With school slated to open Aug. 25, county residents and visitors urged to up their COVID-19 prevention game
Health officials say is disease spread is reduced, risk meter can move from red to yellow
Eagle County’s COVID-19 risk meter remains solidly in the red/concerned zone this week, with less than three weeks until the planned first day of school.
School officials have stated that unless the meter drops to at least the yellow/cautious zone, in-person instruction won’t happen. But even though current, new COVID-19 case numbers are twice as high as what they need to be before health officials downgrade the local risk, there is still a chance that can happen before the slated Aug. 25 school start date.
“The intent of the meter is really to give our community an idea of where we are sitting, right now,” explained Eagle County Emergency Management Director Birch Barron during his weekly update for the Eagle County Board of Commissioners on Tuesday morning.
And just where is Eagle County this week? Barron noted that over the last two weeks, there have been 170 new cases of COVID-19 reported. In order to drop the risk meter into the yellow zone, that number needs to be 96 or fewer.
Determining the risk
Barron noted several factors play into the risk level determination including the new cases reported over a two-week period and the number of hospitalizations, or serious COVID-19 cases, in the county. He said the county’s new case numbers are nearly three times the level that the state sees as concerning. But Barron also noted that the number of serious COVID-19 cases in Eagle County remains low, which means the county is doing a good job keeping its most vulnerable populations safe.
So, if serious disease numbers stay low and spread numbers decrease, we can move out of the red zone, Barron explained.
“This needle does not move based on what I feel like each morning,” Barron said. “The risk meter is based on the numbers. If we move the number of new cases down, that will move the meter down.”
Every single resident and visitor has a role to play in decreasing the risk level, he stressed. First and foremost, Barron said everyone needs to comply with the five commitments of containment.
“In your personal life, this is the biggest thing you can do,” he said.
At a time when mask-wearing and social distancing is vitally important, Barron said public behavior can be disappointing.
“We see a lot of people refusing to limit close contact and continuing to ignore containment orders,” he said. “As a community we need to tell our neighbors ‘Don’t be that guy. Don’t be that girl.’”
However, since new local COVID-19 cases spiked following the July 4 holiday week, Barron said he is seeing more community participation in efforts to contain the spread.
“Generally, there is an awareness over the past couple of weeks that we took things too far,” he said.
Barron reported that statistics over the past 14 days clearly demonstrate there is community spread of COVID-19 in Eagle County. For 38% of newly reported cases, there were close contacts of a known case and 3% were exposed outside of Eagle County. But 59% of new cases could not recall a known exposure to someone with illness or confirmed COVID-19 diagnosis.

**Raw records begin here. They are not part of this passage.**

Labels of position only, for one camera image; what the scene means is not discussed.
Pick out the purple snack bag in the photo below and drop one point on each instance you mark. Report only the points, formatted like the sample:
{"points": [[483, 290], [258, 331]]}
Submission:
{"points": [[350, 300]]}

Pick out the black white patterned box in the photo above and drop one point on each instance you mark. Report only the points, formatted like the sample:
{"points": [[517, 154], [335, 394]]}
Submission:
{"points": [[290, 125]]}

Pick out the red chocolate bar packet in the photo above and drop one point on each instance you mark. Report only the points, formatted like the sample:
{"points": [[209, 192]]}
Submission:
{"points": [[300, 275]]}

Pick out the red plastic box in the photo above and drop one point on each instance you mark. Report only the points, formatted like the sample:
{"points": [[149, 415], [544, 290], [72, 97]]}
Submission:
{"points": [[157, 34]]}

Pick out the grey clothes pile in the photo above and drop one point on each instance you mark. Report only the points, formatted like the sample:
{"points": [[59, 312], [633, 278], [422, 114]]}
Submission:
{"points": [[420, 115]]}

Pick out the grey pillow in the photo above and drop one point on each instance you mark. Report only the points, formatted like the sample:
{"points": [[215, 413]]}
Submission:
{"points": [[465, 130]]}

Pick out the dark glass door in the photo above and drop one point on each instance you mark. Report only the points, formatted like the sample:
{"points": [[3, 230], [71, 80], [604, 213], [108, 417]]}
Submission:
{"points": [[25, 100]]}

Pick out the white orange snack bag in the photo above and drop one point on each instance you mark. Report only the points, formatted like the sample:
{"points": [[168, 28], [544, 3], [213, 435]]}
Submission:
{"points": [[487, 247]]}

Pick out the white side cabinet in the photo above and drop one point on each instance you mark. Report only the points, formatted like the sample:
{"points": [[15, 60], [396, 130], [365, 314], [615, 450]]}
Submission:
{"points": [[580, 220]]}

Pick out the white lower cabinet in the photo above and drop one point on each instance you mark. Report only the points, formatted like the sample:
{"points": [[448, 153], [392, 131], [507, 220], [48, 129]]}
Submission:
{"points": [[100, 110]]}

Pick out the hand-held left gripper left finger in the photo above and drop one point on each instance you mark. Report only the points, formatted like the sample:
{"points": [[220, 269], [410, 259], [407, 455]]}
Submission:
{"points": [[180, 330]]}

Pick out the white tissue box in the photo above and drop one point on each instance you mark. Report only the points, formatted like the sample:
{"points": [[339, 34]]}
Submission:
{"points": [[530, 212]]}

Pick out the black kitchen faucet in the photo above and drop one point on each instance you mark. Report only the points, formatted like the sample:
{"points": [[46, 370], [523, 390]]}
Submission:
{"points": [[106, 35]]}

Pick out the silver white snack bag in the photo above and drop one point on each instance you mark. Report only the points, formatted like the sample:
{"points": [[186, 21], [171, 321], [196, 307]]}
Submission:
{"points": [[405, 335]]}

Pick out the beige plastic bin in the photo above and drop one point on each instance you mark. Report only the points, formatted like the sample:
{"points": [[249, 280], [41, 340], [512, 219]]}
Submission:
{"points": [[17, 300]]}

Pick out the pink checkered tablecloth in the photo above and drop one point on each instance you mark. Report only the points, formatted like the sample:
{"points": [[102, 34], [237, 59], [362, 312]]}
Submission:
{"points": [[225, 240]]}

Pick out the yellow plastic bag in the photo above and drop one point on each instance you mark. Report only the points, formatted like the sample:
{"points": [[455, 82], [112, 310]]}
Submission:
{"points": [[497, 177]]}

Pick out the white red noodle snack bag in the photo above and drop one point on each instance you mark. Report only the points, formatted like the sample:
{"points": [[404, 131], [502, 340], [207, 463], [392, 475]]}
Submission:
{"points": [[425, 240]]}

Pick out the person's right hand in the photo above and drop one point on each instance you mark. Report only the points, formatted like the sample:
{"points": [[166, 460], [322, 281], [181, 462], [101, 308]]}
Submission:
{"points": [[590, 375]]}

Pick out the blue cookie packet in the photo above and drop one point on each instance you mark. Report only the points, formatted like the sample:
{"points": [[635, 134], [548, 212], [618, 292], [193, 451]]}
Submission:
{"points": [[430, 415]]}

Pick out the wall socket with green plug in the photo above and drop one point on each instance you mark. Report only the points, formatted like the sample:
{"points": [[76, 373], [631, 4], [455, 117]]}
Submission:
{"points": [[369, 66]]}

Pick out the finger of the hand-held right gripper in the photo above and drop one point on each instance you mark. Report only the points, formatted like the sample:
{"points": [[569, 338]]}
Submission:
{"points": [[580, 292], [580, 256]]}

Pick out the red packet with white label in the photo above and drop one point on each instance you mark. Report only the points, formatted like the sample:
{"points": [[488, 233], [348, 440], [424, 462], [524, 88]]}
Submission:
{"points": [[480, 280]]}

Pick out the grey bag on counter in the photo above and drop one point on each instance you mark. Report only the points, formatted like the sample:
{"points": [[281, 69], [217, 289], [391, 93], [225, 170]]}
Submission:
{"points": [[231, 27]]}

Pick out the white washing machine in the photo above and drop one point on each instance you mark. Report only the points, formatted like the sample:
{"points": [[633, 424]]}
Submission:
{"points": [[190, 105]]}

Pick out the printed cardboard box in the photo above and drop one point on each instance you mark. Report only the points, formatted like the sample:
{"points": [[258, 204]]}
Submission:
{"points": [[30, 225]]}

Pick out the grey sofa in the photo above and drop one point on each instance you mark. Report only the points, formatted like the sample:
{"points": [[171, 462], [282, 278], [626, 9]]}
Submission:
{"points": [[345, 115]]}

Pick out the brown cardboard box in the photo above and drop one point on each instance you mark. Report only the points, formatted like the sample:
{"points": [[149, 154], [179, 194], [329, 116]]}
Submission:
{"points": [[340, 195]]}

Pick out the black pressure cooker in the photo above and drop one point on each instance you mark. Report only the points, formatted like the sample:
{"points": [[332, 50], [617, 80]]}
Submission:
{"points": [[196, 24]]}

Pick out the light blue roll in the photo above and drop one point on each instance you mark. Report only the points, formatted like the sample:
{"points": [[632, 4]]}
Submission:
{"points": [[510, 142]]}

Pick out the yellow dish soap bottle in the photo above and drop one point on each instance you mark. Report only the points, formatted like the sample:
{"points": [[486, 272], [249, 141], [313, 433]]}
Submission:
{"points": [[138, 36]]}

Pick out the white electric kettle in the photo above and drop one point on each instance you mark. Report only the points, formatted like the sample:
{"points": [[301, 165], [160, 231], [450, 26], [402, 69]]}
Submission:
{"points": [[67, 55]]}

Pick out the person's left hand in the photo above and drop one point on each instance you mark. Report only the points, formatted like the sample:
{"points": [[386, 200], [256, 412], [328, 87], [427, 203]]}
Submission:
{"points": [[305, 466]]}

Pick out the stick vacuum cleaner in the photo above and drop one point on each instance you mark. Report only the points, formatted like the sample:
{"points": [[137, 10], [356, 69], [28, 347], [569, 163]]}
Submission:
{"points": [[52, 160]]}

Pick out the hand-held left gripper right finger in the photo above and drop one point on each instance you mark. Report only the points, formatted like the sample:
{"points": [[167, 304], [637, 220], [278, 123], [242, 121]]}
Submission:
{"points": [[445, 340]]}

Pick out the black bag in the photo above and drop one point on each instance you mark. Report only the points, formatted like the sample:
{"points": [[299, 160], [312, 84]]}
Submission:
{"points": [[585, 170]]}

“In many cases, people who tested positively refused to identify close contacts and close contacts refused to follow quarantine orders, which perpetuates spread in the community impacting all residents,” Barron stated in his report.
He also noted that front line workers (service and construction industries) continue to experience the burden of disease activity. That is concerning on several fronts, Barron noted. First, this population is the county’s most economically vulnerable group.
“A lot of the people who are most impacted by this disease are the people who don’t have the resources to take care of themselves the way they need to,” Barron said.
Additionally, the entire county economy is dependent on the service industry to operate. So, if a group of workers at a given business all succumb to COVID-19, that business cannot remain open.
The good news
On the positive front, Barron said that COVID-19 testing turnaround has improved from where it stood a couple of weeks ago.
“Generally a lot of our providers are back into the two- or three-day turnaround,” he said.
Additionally, Barron said that over the past couple of weeks, 17% of the tests administered are coming back positive, versus 20% earlier this summer.
And while they aren’t where they need to be, Barron said the number of new local cases is trending downward.
“What we have seen over the last week is more positive,” said Barron. “People are getting the message and realizing that it backfired to take more risks.”
Other county officials urged the public to build on the downward spread trend.
“It is within our control, as the general public, to move the meter,” said Commissioner Jeanne McQueeney. “We can move to yellow and stay in yellow.”
Yellow, as in the color of school buses that can be running in a couple of weeks if the risk meter needle moves to the left.